[YOUR INSTRUCTIONS]
Find all lines with the word "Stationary" in the material, then copy them.
MATERIAL TO PROCESS Start Marker
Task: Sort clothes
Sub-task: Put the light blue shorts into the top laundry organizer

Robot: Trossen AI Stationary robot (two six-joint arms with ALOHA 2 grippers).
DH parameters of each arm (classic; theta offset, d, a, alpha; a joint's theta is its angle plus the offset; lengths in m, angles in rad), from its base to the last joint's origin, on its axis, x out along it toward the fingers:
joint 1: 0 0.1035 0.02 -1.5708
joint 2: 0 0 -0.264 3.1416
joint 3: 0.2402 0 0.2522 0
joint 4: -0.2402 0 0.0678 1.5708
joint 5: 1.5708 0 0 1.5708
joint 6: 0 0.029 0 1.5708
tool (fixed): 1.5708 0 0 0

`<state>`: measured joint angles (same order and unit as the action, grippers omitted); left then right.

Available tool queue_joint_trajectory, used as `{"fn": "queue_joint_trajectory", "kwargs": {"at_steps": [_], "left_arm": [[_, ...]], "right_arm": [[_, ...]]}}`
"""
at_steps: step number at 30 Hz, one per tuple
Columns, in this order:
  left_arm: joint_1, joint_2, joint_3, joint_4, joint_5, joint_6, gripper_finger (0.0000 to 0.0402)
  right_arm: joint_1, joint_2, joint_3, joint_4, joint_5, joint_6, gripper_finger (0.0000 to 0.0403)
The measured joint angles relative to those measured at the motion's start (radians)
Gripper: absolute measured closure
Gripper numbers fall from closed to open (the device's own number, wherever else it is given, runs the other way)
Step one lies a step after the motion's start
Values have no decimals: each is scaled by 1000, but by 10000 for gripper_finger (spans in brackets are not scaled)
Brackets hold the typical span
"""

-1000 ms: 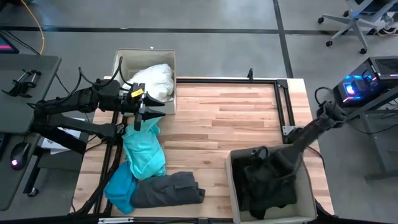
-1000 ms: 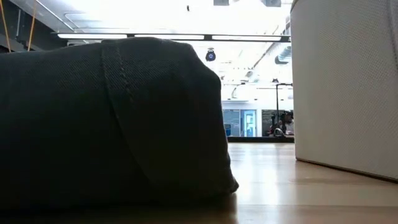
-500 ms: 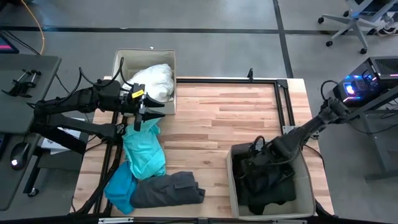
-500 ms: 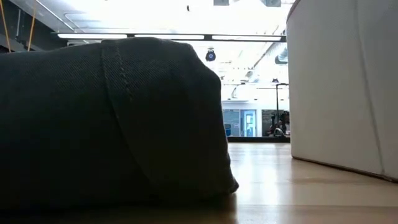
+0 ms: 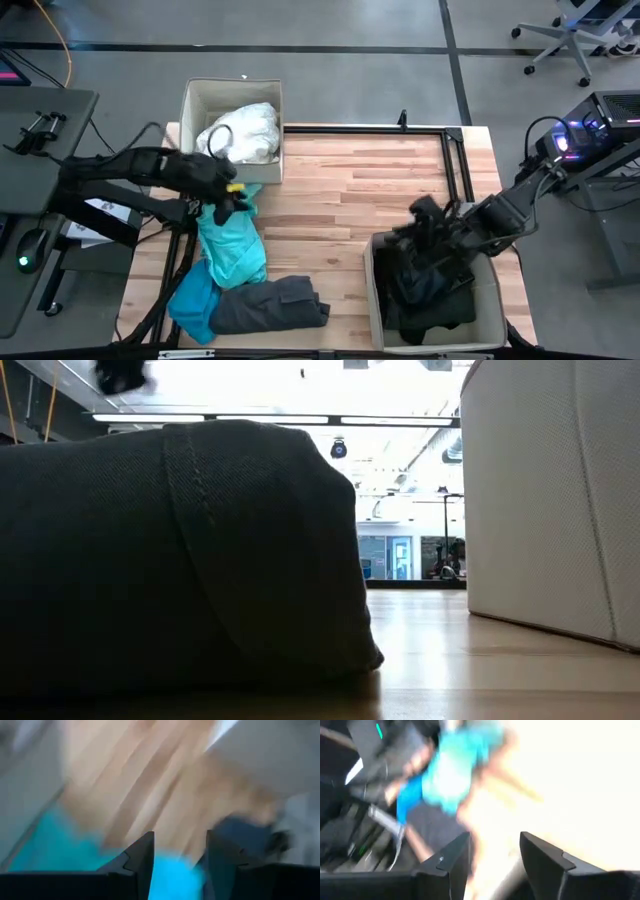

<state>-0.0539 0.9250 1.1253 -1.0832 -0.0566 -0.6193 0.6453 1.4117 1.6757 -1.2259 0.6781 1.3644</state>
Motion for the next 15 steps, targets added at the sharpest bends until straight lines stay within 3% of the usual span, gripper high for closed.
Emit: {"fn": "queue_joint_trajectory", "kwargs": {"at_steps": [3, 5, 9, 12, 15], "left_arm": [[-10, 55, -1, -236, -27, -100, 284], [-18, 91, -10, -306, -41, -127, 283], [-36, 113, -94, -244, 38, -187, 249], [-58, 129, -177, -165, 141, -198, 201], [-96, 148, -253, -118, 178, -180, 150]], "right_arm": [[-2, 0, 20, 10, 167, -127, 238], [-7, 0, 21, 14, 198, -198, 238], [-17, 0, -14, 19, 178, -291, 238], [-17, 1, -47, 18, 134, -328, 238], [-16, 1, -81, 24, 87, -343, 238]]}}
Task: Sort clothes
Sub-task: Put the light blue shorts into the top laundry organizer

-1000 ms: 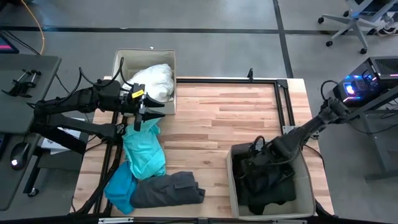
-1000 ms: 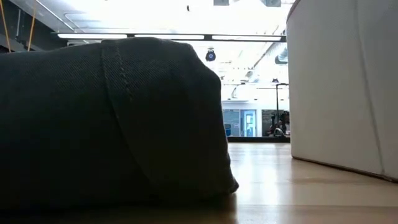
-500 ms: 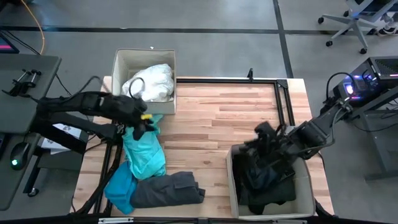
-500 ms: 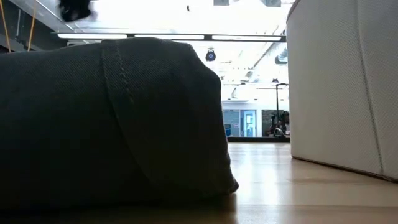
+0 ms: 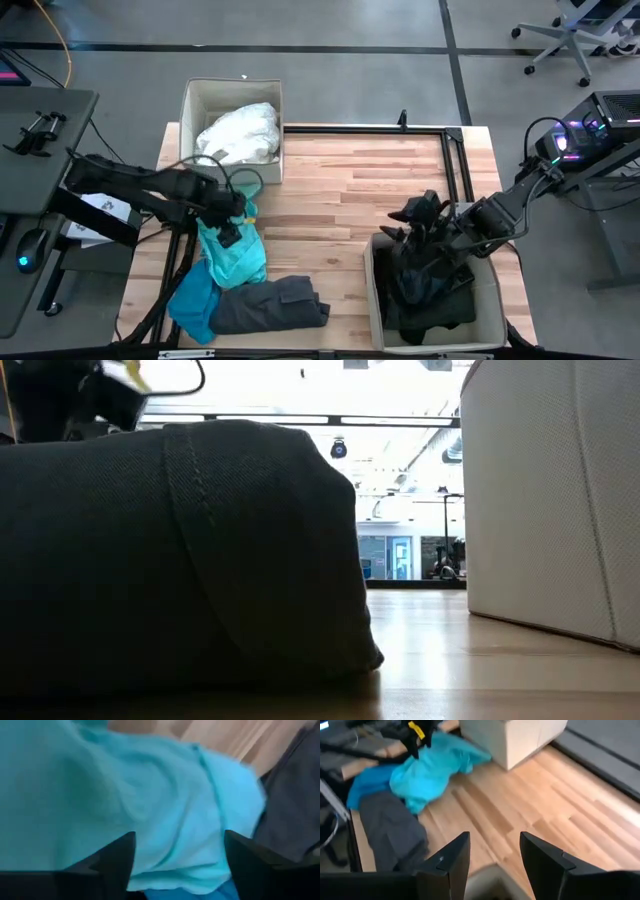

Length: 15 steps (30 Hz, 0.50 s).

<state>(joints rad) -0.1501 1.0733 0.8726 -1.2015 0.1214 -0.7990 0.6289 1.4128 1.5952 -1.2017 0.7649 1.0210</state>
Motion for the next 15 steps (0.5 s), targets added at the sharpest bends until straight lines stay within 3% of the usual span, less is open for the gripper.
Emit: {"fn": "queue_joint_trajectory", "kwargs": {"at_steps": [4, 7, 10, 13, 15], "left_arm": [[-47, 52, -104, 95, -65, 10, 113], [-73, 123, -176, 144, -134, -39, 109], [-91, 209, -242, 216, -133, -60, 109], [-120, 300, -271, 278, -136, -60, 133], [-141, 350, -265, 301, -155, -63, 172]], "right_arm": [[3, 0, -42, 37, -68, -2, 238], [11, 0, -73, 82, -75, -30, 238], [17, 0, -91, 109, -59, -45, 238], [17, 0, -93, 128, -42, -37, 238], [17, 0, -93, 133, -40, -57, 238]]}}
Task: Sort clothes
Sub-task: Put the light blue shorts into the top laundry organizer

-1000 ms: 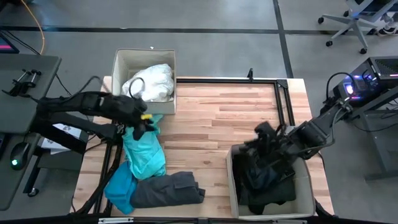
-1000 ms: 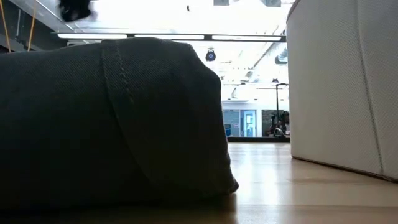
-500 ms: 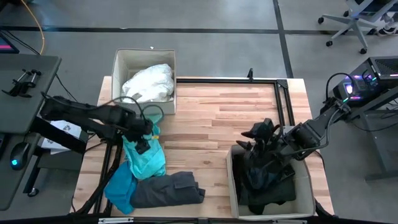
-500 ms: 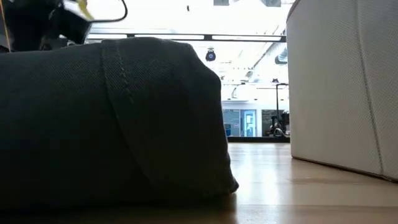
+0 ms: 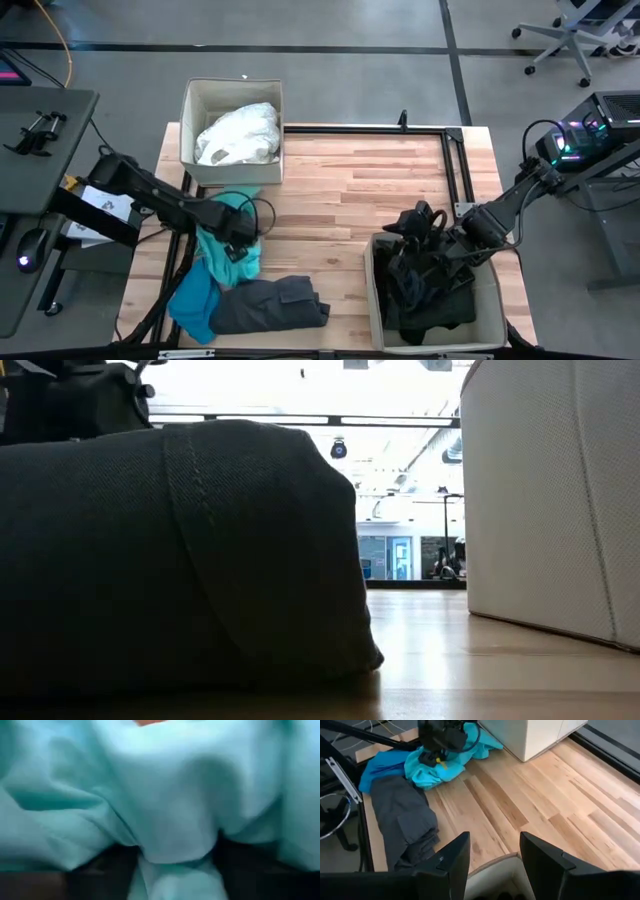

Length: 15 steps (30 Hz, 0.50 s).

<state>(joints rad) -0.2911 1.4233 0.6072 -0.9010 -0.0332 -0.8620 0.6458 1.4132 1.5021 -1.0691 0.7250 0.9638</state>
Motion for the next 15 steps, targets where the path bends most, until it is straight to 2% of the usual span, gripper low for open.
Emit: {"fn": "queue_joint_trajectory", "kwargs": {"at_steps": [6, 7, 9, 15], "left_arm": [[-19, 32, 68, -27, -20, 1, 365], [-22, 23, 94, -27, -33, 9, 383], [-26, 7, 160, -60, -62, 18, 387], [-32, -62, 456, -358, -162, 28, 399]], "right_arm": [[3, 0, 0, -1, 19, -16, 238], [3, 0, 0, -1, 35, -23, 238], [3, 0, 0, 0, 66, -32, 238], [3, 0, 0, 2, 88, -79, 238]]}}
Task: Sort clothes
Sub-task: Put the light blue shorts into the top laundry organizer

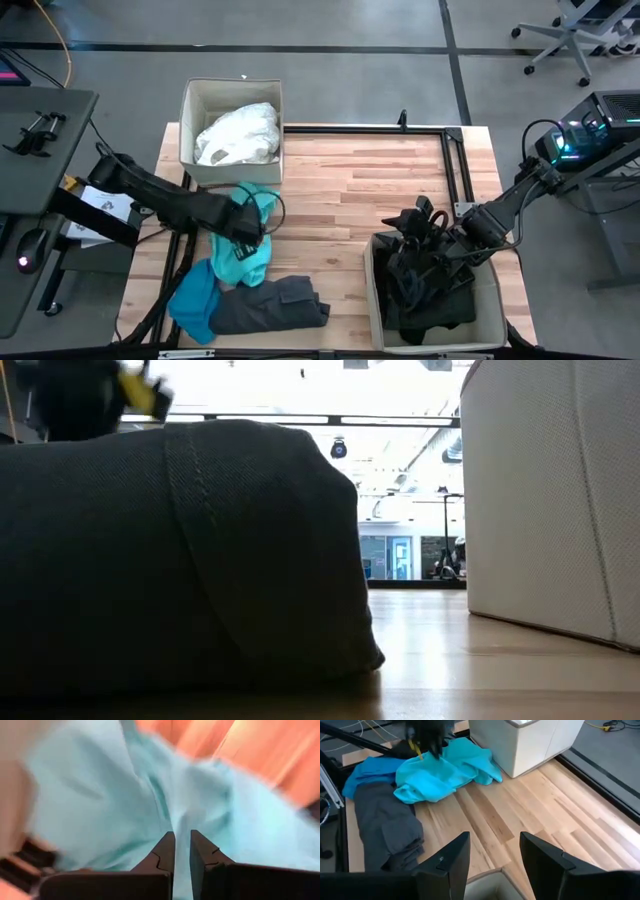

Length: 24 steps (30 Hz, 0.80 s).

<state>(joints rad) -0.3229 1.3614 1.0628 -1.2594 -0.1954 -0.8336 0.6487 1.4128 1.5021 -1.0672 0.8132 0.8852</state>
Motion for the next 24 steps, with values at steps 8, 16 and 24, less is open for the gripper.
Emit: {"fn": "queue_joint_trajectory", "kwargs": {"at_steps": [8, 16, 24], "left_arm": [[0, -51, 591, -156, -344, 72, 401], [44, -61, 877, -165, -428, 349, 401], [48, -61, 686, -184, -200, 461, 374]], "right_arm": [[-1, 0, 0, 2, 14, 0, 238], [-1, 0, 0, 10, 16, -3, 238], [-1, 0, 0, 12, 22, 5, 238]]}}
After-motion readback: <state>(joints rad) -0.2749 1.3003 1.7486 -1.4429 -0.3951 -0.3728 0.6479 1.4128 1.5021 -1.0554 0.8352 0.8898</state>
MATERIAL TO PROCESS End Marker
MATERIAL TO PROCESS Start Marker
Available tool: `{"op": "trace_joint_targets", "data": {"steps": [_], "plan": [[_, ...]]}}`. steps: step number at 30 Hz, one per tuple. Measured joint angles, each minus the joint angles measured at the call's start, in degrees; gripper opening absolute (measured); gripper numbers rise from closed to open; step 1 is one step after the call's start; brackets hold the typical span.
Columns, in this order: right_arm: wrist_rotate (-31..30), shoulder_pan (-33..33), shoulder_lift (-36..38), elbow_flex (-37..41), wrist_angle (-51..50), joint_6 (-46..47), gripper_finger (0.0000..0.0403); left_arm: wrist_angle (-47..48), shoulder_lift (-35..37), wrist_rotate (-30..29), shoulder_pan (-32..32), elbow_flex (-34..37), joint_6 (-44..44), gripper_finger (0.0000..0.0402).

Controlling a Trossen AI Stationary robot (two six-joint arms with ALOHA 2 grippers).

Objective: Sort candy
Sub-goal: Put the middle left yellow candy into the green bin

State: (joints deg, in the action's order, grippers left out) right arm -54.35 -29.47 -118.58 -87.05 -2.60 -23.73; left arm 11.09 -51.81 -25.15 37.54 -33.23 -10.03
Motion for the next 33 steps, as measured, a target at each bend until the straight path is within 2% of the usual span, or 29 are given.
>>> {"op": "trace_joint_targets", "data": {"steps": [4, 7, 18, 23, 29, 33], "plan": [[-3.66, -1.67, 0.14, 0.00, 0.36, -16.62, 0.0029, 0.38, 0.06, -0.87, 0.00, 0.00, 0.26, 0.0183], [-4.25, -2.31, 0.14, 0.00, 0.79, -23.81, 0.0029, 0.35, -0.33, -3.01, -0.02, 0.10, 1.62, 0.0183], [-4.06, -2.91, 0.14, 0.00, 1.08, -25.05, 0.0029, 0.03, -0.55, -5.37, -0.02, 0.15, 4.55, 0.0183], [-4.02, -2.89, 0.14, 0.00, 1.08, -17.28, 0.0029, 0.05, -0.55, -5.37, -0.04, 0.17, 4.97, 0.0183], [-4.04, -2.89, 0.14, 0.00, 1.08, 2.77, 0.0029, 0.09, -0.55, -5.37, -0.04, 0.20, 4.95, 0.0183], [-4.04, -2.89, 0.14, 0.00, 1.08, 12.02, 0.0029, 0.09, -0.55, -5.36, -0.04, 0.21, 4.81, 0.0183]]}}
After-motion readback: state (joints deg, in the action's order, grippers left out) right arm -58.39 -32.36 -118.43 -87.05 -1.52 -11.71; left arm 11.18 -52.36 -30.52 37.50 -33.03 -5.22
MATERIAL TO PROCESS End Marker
[REPLY TO THE EXERCISE]
Robot: Trossen AI Stationary robot (two six-joint arms with ALOHA 2 grippers).
Controlling a Trossen AI Stationary robot (two six-joint arms with ALOHA 2 grippers).

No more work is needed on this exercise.